Yes, one of its uses will be as a database to be mined as an historical record, but I cannot see why you say that it is the only one. The actual use and readership of WP pages is very high. There seem to be some hundred millions or so people right now who find it useful; I want them to find it more useful yet.
Most of the subjects I work on are well-recorded elsewhere in much more professional sources, but where there is little of high quality available for the non-academic reader. We don't need WP as an archive in science or history or philosophy. There are really good sources out there. But we do need a easy-to-use and to understand source for the general reader, a free one, universally accessible. That';s the part I care most about. It wont interfere with your purpose. But making it into a low quality vacuum cleaner will detract from its overall reliability. There are other projects for an internet archive.
Of course we should cover popular culture thoroughly. In a quality-filtered version. I am one of those supported good plot summaries. Not long rambling pseudo-transcripts of the script. Not one sentence teaser is a long list. Good well-written episode descriptions in two or three clear paragraphs telling someone who isnt going to see the show what has happened there so they know about it. Good articles about major and recurring minor characters that summarize their role from a different aspect. Good articles about the use of major themes in major creative works--even they are primarily a list. This is the sort of material not available otherwise on the internet as well. And we need it for now, when people want to use it, as well as for later, when they also will.

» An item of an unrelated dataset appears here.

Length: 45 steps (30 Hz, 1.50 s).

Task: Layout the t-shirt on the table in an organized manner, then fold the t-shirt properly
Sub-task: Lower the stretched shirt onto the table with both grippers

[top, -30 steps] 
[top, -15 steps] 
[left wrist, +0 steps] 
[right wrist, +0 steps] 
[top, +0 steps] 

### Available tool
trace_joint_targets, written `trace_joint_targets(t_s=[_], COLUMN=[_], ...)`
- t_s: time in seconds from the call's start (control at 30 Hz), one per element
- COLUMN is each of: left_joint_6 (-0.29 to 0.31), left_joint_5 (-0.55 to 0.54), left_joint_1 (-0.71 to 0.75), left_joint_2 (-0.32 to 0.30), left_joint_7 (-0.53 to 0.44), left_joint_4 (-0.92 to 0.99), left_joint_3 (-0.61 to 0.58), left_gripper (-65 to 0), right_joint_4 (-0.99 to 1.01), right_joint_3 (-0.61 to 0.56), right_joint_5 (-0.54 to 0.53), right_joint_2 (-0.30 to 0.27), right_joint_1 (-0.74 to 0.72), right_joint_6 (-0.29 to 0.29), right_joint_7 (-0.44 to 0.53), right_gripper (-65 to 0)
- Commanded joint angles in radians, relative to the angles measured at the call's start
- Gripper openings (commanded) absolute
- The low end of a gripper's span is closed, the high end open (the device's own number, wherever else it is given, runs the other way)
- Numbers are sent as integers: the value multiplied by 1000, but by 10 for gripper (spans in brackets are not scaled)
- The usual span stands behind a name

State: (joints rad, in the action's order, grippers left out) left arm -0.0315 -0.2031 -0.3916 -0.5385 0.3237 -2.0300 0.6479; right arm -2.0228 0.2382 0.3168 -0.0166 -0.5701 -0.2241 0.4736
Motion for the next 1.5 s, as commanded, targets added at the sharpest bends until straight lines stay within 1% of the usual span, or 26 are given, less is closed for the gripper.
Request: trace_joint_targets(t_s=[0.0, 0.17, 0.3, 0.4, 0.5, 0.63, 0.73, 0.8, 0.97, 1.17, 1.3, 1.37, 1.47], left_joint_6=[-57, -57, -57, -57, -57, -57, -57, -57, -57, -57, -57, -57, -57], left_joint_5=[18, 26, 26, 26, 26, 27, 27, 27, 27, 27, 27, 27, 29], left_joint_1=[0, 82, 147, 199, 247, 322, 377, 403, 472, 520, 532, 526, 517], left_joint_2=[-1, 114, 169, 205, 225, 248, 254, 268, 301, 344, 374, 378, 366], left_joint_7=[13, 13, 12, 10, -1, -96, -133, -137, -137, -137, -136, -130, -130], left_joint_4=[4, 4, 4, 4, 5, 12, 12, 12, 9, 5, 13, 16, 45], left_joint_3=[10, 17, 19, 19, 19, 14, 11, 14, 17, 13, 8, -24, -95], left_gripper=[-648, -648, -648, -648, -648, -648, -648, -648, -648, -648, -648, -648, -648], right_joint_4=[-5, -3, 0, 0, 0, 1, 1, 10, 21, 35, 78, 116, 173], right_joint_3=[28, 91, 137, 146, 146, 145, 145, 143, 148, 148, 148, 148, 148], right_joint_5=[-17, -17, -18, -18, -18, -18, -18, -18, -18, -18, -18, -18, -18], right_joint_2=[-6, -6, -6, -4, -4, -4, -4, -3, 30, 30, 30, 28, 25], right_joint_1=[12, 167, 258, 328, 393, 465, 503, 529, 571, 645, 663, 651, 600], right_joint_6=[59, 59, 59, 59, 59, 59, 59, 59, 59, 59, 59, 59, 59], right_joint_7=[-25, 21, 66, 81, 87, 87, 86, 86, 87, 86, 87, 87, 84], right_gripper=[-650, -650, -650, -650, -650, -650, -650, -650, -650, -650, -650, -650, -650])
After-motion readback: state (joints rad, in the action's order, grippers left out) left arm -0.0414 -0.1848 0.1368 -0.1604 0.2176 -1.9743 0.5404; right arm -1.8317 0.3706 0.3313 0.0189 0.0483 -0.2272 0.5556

On Mon, Mar 10, 2008 at 2:01 AM, Bryan Derksen bryan.derksen@shaw.ca wrote:
David Goodman wrote:
Of course we have a responsibility to the web. we are writing an encyclopedia for use.
No, not quite. The Wikipedia that you see on the web is not our product, that's our working area. It's there first and foremost for editors. The fact that general readers also find it useful is a happy coincidence since that's how we draw most of our new editors in.
The product of Wikipedia is our database. If all we cared about was publishing an online encyclopedia we wouldn't need the GFDL or other open licence, we wouldn't need to worry about keeping the licensing consistent and compatible, we could just say "by posting your work here you're granting us the right to display it on Wikimedia" or somesuch. There are already tons of other user-generated sites out there with similar ad-hoc licensing that don't care about ease of reuse.
No, our most important target audience for re-use are people and organizations like those found on http://en.wikipedia.org/wiki/Wikipedia:Mirrors_and_forks, or anyone else who wishes to build something out of the resource we make available, big or small. Some day Wikipedia-the-project will be defunct (or evolve into something completely different) and the database will be what we leave behind for our successors to pick up and use or work with.
Label and categorize things, sure. Many mirrors and forks will likely be interested only in a subset of our content and this sort of labeling will allow them to cull that out more easily. But it makes no sense to cull out cull out topics for them ahead of time because we don't know what they'll be interested in. Maybe someone down the road will want to make the Encyclopedia Pokemonia, or set up a competitor for IMDB that focuses on TV shows, or whatever, and they could have used Wikipedia's articles for that.
The web context we work in is aware of other browsers and other web services. We arent making a new system from scratch, we work in that environment, and we need to pay attention to how we are used and we need to have respect for those who depend upon us. No large information system on the web can operate in isolation from google.
Sure it can. If Google were to decide tomorrow to exclude Wikipedia from their search results entirely we wouldn't close shop and shut down.
I personally don't use Google very much any more for searching for general information, I have a Wikipedia search installed in my browser's search bar to go there directly. IIRC Firefox 3 is going to be distributed with Wikipedia as one of the default searches pre-installed. Not to mention the traffic we get from direct links people post on their own external web sites, and from the other various search engines still out there. Google's handy but we don't really need it.